After graduation, she accepted a position as a contractor with NASA Langley in Virginia, where she used satellite measurements to identify properties of clouds. This experience led her to apply for the graduate program at CSU in order to work with Professor Christian Kummerow doing research using satellite cloud and precipitation measurements. She now is a tenured associate professor at Texas A&M, which has one of the largest undergraduate atmospheric science programs in the country, and where she has won two teaching awards.
Rapp’s research uses satellite observations to understand interactions between environment and clouds, including their radiative effects. Among her findings is that there is more drizzle than had been thought previously in the marine boundary cloud systems and that cloudiness surrounding drizzling clouds decreases much faster than around non-drizzling clouds. These low clouds are important for regulating climate, so understanding these transitions in cloudiness that allow more solar radiation to reach the surface is especially important as the climate warms.
A new project involves studying dynamics and energy of the summer stratosphere, with the goal of understanding how strong summer thunderstorms in the United States transport moisture and pollutants to the upper atmosphere where they can potentially impact stratospheric composition.

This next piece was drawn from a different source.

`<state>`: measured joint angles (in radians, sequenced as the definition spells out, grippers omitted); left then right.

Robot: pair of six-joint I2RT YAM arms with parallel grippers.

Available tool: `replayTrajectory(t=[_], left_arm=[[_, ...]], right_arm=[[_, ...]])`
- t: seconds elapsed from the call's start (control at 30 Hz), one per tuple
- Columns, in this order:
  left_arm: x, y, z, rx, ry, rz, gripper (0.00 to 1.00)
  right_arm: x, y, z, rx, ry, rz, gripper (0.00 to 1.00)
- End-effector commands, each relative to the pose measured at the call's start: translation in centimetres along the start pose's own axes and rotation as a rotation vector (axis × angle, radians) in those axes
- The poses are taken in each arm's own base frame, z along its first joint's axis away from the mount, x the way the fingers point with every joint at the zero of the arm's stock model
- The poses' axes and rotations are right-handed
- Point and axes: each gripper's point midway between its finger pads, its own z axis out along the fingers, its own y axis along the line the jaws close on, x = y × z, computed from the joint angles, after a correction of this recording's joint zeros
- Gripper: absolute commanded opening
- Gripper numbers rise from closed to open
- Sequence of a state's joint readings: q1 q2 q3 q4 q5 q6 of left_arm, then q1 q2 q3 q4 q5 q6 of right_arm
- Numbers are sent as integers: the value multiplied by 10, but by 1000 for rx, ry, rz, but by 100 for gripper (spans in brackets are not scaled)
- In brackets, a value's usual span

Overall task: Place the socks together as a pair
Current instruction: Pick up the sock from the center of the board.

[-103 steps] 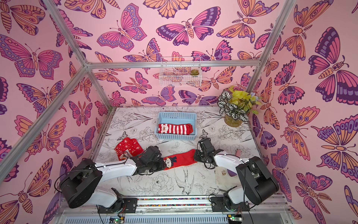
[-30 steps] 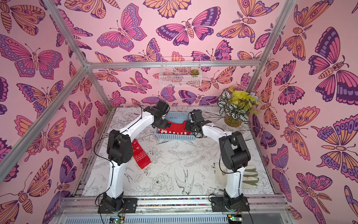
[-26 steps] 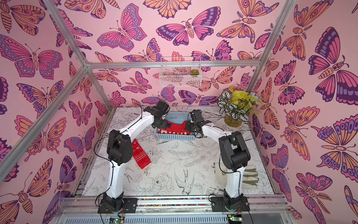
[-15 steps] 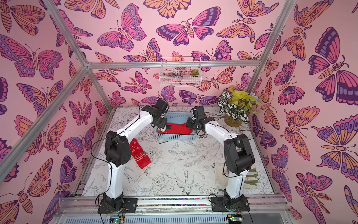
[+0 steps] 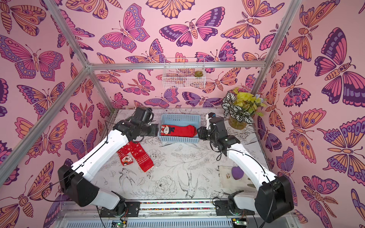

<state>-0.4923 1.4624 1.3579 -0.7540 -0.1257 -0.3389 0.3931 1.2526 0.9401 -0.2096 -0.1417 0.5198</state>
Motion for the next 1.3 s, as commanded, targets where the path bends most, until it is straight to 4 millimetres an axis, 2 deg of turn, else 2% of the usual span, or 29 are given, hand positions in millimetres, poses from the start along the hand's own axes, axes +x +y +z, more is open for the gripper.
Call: replayTrajectory(t=[0.0,0.17,0.27,0.37,0.47,0.53,0.6,0.7,1.03,1.13,1.27], left_arm=[[35,3,6,43,13,-126,64],[96,15,15,46,110,-201,63],[127,20,24,29,177,-222,61],[155,19,32,1,237,-213,60],[171,13,36,-20,263,-180,59],[185,15,46,-62,309,-148,55],[193,18,50,-89,326,-148,47],[199,22,54,-117,338,-137,43],[216,34,72,-219,404,-80,43],[216,41,74,-258,400,-68,43],[213,38,74,-252,399,-66,43]], right_arm=[[19,2,-4,-59,-2,-18,35],[68,-18,0,-51,56,-67,33],[85,-28,6,-57,54,-60,32],[89,-31,12,-68,35,-63,31],[89,-32,13,-62,29,-74,30],[89,-32,13,-66,16,-74,30],[89,-33,12,-66,5,-75,30],[87,-35,10,-57,-10,-77,29],[88,-34,11,-65,-12,-80,29],[88,-33,11,-68,-15,-79,29],[89,-32,11,-74,-14,-83,29]])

In addition to providing analysis of radar and satellite data, for the next two summers she will help provide forecasting and support for the NASA ER-2, which is a modified version of a U-2 spy plane outfitted with scientific instruments to collect high altitude measurements.
Rob Nelson
A recent CSU graduate, Rob Nelson currently is a postdoctoral fellow at the NASA Jet Propulsion Laboratory in Pasadena, California. He and others analyze data from Orbiting Carbon Observatory (OCO) 2 and 3, which are satellites capturing data on carbon. The OCO-2 was launched in July 2014. It is in a sun-synchronous polar orbit making measurements of atmospheric carbon dioxide using reflected sunlight. Among the uses NASA scientists are making of this data are learning about processes that regulate atmospheric carbon dioxide as well as its role in climate.
The OCO-3 was launched in spring of 2019 and is mounted on the International Space Station, which orbits earth from 52 degrees north to 52 degrees south latitudes. It has a special observation mode that allows dense data sets to be collected over urban areas, power plants, and other sites of interest, which will give even more insight into the carbon cycle.

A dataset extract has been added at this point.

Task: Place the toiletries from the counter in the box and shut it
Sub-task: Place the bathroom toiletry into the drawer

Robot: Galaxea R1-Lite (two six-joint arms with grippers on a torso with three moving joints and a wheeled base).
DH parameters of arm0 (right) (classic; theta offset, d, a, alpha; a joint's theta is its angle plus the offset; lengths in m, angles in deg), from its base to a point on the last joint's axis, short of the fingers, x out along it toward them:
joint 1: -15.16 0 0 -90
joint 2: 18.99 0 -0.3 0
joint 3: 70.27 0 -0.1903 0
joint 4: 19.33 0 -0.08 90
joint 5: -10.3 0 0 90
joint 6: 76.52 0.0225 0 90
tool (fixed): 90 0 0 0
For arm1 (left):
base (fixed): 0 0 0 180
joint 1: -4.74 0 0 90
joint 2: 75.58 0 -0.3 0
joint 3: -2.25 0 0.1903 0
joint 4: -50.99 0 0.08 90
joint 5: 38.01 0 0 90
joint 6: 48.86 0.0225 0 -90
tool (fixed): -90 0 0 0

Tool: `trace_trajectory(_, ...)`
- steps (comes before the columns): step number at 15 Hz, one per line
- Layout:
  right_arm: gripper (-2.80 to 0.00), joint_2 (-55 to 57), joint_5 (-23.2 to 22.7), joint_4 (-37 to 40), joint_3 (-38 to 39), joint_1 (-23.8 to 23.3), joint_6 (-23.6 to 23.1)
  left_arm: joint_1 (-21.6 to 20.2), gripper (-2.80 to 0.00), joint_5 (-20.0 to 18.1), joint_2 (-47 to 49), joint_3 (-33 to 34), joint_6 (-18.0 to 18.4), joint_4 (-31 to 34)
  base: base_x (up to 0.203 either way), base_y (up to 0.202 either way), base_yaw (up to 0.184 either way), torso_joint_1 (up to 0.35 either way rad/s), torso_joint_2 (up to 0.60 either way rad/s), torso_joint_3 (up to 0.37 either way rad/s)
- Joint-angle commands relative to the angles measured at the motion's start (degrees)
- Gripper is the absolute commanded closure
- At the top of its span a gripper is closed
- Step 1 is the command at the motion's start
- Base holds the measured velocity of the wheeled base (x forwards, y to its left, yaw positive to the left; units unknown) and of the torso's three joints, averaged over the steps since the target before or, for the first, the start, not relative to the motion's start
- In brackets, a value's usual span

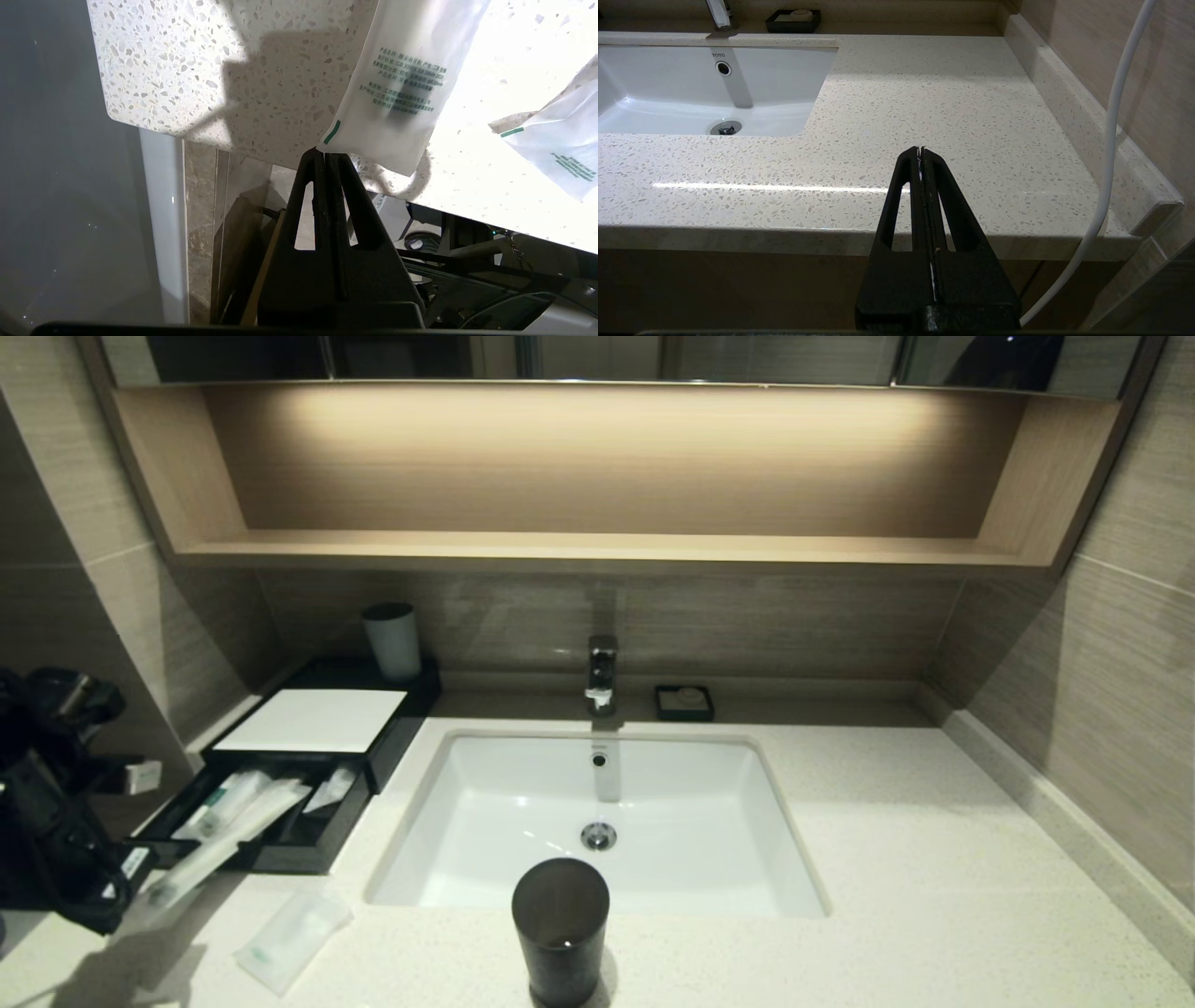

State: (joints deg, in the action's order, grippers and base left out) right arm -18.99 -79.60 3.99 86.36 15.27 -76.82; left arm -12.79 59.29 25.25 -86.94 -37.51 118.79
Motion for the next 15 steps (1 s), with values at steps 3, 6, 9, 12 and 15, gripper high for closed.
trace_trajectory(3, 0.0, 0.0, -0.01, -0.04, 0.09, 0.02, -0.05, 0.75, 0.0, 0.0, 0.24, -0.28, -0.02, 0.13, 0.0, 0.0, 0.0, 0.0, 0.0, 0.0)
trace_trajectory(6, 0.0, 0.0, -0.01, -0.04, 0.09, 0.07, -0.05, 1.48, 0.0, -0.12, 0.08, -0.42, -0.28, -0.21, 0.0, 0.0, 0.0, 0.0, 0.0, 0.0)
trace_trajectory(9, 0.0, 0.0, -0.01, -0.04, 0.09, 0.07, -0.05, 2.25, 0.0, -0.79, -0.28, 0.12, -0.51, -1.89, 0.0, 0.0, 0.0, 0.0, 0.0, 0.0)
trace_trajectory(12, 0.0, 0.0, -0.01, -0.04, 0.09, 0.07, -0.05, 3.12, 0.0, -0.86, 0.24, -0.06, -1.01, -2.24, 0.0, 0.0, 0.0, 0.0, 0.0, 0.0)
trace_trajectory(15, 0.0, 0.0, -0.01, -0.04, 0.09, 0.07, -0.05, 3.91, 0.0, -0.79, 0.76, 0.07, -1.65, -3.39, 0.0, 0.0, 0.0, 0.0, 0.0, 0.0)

These four amazing Ram scientists are playing critical roles in increasing our understanding of weather and climate change. They each pay tribute to their graduate education at CSU. Peterson urges future atmospheric scientists to attend his alma mater for graduate school and to “surround yourself with excellence. CSU will provide you with lifetime mentors. Take advantage of that…. CSU set the framework for my career.”